EDMONTON — Children with spinal deformities like scoliosis or other skeletal conditions are now receiving reduced radiation doses thanks to new diagnostic imaging technology at the Stollery Children’s Hospital.

Edmonton is now home to a low-dose, 3D imaging system that captures whole body images of a standing patient in a single scan, eliminating the need for traditional X-rays for most scoliosis patients. More than 700 pediatric patients have benefited since the system’s launch last Nov. 19.

The EOS Imaging System exposes children to seven to nine times less radiation than standard X-ray machines as it creates a high-quality image by scanning the spine of a patient in approximately seven seconds. The refined images are used for initial diagnosis and assessment.

The system also boasts a micro-dose setting which exposes patients to 50 times less radiation than a standard X-ray. While a micro-dose image may not be as clear as the traditional image, it’s sufficient to monitor disease progression for scoliosis patients who require follow-up imaging.
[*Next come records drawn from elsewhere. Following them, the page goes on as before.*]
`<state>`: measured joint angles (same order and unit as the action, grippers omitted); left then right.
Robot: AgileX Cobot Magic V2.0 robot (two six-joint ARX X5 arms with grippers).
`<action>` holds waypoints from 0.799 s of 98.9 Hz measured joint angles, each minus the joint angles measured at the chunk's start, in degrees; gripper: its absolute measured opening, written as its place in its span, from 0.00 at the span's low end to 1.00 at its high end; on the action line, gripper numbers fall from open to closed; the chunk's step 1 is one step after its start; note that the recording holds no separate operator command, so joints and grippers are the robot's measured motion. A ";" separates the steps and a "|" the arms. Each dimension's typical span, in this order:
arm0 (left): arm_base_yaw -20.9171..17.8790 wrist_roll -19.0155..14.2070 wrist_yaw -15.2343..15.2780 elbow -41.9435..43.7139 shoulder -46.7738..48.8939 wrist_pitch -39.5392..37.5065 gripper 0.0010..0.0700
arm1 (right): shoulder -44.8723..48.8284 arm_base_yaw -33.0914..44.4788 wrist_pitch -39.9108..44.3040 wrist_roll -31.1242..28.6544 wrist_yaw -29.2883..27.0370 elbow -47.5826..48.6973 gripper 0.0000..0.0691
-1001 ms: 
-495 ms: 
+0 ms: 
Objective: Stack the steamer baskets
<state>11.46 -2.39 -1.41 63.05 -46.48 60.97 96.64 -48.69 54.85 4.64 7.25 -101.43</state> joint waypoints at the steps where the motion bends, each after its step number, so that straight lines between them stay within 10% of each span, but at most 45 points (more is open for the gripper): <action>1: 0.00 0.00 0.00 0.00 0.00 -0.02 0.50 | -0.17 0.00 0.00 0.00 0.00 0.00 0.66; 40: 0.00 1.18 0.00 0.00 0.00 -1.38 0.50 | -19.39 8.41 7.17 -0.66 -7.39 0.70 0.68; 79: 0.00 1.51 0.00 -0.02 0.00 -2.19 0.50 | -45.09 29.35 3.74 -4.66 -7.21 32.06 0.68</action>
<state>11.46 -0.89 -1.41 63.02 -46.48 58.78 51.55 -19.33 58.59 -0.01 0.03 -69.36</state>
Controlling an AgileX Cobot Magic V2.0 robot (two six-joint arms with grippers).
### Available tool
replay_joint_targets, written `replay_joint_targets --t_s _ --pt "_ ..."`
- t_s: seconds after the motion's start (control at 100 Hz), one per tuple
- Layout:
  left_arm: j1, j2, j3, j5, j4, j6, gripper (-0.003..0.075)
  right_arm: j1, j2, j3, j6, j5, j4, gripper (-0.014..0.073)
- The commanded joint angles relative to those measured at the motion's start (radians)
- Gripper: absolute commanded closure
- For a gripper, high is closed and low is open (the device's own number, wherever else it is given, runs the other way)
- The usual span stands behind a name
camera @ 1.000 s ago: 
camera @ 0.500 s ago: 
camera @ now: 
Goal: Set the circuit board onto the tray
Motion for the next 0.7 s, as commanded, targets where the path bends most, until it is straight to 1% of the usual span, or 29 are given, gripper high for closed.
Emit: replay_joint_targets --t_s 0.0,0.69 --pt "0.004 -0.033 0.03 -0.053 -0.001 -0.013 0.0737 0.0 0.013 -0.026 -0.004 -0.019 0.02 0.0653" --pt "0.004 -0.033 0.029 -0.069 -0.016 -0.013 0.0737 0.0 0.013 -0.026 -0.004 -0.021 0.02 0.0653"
“X-rays and scans can be helpful, even life-saving, but increased exposure to radiation can lead to an increased incidence of cancer,” says Dr. Marc Moreau, a pediatric orthopedic surgeon at the Stollery. “It’s important to use the lowest dose possible when scanning a child; this technology allows us to obtain the best quality imaging without compromising the safety of our patients.”

Scoliosis, defined as a spinal curvature of more than 10 degrees to the right or left, impacts three to five per cent of children, and typically affects girls more frequently and more severely than boys. The scoliosis clinic at the Stollery sees about 1,800 patient visits per year, with patients who often require scans every six months.

“Scoliosis is a three-dimensional deviation of the spine, but traditional X-rays only give us a two-dimensional view,” says Dr. Moreau. “This new device uses an ultra-low dose of radiation to provide extremely detailed, high-quality images. Using the EOS machine makes imaging safer for our pediatric patients and gives a more accurate perspective for diagnosis, surgical treatment and follow-up of the spine.”

Philippa Madill, 13, of Drayton Valley, was five years old the first time her spine was X-rayed. Her older sister Hannah, who was also diagnosed with scoliosis, received as many as four X-rays per year to monitor her spine as she grew up.

“Every time they X-rayed the girls I would cringe,” says their mother Sue Madill. “Knowing they were constantly being exposed to radiation always bothered me.”

In May, Philippa had her first scan using the new EOS Imaging System.

“As a parent, it is such a relief that this machine is available now,” she adds, “and that Philippa will be receiving substantially less radiation as she continues to grow.”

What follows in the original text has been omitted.